§ **Work to be completed**: Scan the records below for the string "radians" and return every line where it appears.

----------

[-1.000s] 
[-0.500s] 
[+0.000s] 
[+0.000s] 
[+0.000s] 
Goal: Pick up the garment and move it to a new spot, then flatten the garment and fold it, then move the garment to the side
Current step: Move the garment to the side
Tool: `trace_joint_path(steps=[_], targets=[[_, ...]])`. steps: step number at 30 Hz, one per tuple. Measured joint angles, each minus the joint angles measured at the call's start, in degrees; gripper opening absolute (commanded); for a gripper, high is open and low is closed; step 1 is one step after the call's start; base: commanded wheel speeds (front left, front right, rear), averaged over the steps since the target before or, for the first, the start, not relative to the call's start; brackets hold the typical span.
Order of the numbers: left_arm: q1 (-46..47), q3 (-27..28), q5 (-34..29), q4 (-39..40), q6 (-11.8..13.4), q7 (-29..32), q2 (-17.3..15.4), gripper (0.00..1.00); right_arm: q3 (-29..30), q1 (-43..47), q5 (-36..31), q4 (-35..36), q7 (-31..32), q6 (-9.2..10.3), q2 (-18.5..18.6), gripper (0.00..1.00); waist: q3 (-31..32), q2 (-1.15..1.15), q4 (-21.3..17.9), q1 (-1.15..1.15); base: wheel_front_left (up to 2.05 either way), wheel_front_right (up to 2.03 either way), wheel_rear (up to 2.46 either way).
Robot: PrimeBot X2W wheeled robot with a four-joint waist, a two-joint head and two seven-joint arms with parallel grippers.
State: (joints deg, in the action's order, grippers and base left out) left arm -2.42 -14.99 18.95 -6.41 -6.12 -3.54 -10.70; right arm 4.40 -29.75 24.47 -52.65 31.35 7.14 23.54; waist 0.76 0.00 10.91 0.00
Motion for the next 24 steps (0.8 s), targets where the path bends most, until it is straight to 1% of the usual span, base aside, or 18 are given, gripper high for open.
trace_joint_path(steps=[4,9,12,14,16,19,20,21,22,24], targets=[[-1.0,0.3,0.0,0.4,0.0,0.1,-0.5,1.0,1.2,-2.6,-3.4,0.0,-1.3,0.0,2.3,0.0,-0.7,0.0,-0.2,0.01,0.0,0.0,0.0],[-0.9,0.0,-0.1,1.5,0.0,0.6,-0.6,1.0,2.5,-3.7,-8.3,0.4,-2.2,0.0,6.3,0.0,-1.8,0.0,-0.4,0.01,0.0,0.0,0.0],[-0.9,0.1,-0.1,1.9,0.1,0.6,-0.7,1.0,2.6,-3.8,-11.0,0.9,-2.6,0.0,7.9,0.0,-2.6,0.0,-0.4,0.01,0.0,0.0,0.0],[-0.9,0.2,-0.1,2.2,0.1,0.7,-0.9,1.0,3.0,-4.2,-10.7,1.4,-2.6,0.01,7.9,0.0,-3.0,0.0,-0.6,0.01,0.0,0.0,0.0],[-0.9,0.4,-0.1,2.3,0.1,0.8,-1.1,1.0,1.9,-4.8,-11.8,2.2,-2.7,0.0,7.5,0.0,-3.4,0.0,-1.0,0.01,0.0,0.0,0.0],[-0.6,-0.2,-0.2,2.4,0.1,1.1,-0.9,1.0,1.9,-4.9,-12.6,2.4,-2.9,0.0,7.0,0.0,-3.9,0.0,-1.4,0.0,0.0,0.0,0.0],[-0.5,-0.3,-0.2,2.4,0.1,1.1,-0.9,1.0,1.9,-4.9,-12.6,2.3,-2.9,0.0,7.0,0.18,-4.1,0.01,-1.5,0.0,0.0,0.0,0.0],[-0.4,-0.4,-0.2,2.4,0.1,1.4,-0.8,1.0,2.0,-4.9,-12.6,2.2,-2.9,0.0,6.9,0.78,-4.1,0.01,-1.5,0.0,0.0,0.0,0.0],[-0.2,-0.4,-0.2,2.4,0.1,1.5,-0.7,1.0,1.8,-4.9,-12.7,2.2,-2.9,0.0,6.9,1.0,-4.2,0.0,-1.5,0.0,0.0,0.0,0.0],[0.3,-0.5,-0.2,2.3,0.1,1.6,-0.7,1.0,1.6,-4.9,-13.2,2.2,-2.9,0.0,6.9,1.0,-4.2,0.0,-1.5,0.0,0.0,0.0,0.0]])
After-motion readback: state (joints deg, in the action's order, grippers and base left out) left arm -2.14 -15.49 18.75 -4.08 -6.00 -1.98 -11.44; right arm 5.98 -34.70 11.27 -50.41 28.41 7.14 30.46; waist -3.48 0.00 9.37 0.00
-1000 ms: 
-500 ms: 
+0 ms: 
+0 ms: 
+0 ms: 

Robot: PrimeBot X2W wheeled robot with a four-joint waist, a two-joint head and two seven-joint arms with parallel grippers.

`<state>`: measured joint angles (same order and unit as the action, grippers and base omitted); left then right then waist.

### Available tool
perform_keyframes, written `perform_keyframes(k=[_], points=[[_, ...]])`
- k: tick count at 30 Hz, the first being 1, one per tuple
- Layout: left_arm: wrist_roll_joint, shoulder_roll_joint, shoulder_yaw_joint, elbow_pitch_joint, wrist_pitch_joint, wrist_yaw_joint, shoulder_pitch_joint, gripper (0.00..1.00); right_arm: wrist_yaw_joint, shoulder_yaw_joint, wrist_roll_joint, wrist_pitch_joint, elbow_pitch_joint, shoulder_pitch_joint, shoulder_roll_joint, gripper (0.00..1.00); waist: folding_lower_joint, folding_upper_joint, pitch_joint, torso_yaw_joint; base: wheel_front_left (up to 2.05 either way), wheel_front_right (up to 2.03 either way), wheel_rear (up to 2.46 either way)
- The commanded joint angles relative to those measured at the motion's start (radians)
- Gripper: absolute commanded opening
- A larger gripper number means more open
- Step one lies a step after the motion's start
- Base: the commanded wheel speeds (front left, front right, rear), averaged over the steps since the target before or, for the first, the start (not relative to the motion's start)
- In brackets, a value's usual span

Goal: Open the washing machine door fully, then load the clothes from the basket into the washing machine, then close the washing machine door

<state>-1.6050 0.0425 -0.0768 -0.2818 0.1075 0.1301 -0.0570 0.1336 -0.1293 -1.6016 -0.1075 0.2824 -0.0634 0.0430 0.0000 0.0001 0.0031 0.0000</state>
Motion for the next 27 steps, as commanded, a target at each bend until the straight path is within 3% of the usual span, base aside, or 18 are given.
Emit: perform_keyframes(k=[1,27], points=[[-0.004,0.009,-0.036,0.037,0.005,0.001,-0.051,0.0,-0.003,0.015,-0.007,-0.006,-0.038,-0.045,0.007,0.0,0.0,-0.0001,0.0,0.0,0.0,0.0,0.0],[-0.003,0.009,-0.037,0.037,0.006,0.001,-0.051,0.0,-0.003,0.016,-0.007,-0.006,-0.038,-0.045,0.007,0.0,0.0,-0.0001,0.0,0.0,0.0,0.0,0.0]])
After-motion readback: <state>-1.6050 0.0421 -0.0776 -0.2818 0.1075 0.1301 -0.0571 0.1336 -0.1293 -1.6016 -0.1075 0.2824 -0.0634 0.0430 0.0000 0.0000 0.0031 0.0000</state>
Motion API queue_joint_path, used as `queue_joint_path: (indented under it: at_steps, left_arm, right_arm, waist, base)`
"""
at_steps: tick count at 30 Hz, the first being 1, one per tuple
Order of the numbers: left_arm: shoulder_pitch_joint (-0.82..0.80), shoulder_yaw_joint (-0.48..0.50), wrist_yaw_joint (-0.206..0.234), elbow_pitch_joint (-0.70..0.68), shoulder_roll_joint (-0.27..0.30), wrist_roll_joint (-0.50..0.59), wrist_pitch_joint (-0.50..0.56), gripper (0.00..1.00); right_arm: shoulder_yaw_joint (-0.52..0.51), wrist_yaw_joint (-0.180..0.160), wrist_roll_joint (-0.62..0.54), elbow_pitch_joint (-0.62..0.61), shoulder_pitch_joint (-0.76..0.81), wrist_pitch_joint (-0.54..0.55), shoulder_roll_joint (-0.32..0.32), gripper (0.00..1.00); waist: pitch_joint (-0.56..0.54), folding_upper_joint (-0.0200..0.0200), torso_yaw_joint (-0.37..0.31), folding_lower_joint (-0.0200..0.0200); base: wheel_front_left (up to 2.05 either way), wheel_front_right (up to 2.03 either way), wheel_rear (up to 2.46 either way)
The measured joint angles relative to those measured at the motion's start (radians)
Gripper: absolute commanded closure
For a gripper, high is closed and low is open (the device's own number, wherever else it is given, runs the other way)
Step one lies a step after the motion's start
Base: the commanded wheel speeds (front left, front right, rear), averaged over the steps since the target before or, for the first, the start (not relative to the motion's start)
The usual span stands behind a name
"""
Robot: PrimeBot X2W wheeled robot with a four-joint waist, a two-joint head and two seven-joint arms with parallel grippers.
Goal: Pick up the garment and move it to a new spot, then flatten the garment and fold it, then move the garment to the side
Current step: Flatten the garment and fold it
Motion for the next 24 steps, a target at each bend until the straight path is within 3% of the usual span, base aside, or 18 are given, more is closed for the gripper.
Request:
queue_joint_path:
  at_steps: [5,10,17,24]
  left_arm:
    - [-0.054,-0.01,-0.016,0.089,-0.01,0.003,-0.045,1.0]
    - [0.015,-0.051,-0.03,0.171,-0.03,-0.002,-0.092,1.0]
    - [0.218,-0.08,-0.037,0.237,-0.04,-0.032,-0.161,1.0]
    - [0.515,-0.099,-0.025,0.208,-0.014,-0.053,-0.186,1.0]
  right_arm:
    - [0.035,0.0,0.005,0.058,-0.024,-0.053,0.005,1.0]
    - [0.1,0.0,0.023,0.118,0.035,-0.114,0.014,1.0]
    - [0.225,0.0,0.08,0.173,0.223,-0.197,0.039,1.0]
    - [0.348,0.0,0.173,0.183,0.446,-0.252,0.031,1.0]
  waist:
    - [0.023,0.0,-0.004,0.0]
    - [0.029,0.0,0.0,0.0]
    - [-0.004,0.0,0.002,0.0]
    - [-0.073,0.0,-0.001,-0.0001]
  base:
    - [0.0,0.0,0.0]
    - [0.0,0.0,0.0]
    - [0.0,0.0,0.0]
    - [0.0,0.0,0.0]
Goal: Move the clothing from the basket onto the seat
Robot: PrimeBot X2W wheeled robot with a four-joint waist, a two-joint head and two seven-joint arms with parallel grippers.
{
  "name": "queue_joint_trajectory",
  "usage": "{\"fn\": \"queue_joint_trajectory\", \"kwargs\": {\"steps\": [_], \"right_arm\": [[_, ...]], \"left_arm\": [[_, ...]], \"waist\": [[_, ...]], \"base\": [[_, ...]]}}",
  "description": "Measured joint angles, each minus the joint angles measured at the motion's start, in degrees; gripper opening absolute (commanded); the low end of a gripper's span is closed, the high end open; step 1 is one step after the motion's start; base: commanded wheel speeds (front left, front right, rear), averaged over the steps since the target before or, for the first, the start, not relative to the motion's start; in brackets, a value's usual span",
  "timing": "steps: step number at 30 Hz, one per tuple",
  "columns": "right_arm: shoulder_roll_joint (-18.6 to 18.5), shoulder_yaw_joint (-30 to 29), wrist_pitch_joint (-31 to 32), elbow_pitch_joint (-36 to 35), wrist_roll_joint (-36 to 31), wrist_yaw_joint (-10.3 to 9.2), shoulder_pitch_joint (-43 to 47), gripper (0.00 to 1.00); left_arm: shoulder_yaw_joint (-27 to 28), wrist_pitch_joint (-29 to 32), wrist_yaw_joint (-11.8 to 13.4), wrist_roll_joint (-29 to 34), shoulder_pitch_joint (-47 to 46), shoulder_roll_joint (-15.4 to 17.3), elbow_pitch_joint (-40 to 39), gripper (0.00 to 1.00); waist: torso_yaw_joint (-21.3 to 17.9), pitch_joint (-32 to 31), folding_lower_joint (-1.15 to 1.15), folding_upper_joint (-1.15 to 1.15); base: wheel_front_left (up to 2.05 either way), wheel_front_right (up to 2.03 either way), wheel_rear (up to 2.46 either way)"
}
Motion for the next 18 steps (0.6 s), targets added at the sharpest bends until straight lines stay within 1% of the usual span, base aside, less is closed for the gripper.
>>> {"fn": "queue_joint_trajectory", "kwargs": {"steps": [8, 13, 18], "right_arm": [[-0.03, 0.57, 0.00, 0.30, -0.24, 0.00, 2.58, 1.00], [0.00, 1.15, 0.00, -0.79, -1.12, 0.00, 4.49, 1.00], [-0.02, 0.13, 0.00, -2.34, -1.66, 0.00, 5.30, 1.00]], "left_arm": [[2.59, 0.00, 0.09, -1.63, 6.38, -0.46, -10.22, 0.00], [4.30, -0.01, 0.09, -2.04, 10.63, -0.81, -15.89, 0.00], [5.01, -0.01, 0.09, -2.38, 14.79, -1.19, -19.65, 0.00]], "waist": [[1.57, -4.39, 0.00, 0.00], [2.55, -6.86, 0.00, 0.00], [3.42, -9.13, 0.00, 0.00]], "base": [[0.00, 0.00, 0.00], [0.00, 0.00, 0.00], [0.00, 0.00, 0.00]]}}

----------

§ **Result of this task**:
- The commanded joint angles relative to those measured at the motion's start (radians)
The measured joint angles relative to those measured at the motion's start (radians)

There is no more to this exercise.